The black headless carcass weighing 50-60 kilograms is dropped before the ‘VIP spectators’ who sit close enough to be kicked, bitten and crushed below the knee if reactions are not quick. And then they are into it. Frothing mouths strain against short reigns as hindquarters are whipped. Into the biting, kicking, wrestling throng they barge. It’s each man for himself, and such it seems is so often the Afghan way. This is a game of patrons with money offered, like ‘noble’ sports of old. This might help explain how in a country so impoverished by war and poverty, horse prices for the national sport can exceed US$50,000. Of course there are lucrative sources of income which flow in across these borders. Tough, manly, hard, the players all jostle to be the one to reach down and take the buz (goat) which is in itself a feat of great daring amid the bone crushing mass of equestrian brawling. Then it’s off to round the national flag in the dusty distance before somehow getting back through the crowded pack and dropping the dead weight in the circle marked on the ground. Even then someone may snatch it as it falls to the ground – a trap for young fellas hopeful of their first score where defeat is snatched from the jaws of victory.
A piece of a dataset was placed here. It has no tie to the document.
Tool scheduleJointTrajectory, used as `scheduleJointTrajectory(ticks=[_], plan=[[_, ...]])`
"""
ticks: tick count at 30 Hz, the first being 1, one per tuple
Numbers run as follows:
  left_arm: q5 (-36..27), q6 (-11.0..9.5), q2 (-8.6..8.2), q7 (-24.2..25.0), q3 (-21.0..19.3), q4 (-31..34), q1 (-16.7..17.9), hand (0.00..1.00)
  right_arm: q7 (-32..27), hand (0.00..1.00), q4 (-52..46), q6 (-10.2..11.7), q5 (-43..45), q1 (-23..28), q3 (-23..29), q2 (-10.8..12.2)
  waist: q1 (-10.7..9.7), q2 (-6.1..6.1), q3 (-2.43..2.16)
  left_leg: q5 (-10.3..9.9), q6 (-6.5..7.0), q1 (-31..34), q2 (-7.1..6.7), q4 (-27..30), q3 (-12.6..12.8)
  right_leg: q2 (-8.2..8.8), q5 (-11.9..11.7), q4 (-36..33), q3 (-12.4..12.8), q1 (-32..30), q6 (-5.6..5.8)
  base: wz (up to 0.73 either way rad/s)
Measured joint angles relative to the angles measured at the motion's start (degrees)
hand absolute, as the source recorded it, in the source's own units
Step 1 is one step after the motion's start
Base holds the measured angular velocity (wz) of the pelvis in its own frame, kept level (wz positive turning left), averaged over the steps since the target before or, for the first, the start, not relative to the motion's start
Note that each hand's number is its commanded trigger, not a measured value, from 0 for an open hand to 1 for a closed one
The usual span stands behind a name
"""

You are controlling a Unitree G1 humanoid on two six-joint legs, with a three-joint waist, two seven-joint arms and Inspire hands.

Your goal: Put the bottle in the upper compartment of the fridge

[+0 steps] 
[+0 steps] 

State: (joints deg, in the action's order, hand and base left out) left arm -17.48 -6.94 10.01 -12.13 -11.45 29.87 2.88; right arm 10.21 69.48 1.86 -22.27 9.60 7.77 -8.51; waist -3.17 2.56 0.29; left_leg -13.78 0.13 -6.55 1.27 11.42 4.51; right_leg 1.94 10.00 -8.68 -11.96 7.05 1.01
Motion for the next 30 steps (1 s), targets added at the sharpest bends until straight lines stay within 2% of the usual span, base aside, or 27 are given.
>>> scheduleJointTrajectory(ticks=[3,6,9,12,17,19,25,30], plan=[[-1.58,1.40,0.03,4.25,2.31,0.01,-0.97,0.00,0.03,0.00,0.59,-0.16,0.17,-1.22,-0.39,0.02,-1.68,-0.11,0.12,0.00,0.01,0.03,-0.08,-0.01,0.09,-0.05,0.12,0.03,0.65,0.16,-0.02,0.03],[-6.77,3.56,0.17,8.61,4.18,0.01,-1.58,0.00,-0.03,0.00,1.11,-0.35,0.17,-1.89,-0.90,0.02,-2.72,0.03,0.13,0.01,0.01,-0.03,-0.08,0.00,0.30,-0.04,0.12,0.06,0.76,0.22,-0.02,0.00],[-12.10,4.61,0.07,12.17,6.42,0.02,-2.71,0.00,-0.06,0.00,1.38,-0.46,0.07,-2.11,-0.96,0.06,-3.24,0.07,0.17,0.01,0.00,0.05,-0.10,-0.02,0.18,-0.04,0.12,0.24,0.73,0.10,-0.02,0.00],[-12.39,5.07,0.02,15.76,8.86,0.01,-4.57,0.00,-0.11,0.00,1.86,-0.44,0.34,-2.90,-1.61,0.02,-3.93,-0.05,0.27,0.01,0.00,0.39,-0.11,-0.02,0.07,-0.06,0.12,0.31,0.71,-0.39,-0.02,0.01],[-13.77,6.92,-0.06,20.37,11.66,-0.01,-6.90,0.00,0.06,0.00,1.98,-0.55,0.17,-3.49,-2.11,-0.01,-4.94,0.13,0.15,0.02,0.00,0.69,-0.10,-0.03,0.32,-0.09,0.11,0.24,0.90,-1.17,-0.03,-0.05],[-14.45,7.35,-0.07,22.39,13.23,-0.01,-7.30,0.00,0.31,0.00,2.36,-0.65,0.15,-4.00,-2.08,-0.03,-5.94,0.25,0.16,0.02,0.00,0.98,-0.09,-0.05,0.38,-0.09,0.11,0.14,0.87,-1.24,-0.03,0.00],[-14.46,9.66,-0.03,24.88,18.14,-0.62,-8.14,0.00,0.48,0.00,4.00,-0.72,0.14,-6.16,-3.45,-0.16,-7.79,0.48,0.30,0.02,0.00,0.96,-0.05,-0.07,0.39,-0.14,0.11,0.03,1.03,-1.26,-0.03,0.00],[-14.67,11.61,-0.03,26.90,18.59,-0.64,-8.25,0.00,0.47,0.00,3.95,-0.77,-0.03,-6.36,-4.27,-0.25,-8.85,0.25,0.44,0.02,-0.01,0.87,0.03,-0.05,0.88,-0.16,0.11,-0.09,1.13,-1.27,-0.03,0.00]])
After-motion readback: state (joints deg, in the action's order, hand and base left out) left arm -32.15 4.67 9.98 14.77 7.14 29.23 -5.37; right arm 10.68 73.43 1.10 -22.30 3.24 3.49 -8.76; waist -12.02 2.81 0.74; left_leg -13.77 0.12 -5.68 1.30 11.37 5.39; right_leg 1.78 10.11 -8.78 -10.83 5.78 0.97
A rider is slammed to the ground. He hobbles unsteady then remounts (with some help of those with similar headgear). This is the closest I observed of teamwork in the entire two hours of play. He shows no weakness but I suspect it’s easier to him ride than walk at this point anyway. Like honoured guests we sit in the front row and in harms way. But beyond the cars and local men the game roams with not a woman in sight. Dust rises then a metallic bang rings out as ancient collides with modern. A new rider leans down and pick up the buz. “Towards the flag” the announcer roars again, as if the entire throng was completely disorientated like footballers with a shared concussion. This is accompanied by the ongoing frenzied barrage of psychaldellic, steel sitar blues. It looks very much like organized chaos even when, or perhaps especially when, the referee (of sorts) explains a decision to the provincial head of government. Gun toting guards and various armed protectors are in plain sight and the bright sunshine which is now low over the western horizon glints upon well used Kalashnikovs. Today the contest ends with kisses and handshakes as foes end as friends and rivals are reconciled. The match was a maul, a scrap to enthral.
As we return to Mazar-e-Sharif behind the heavy late afternoon traffic, lorries loaded seven-deep with exhausted steeds still lead the charge. Except now their horses are trapped in some kind of equine parallel parking performance on top of speeding trucks. Returning to base, two military helicopters traverse the setting sun and we are reminded that other battles rumble on.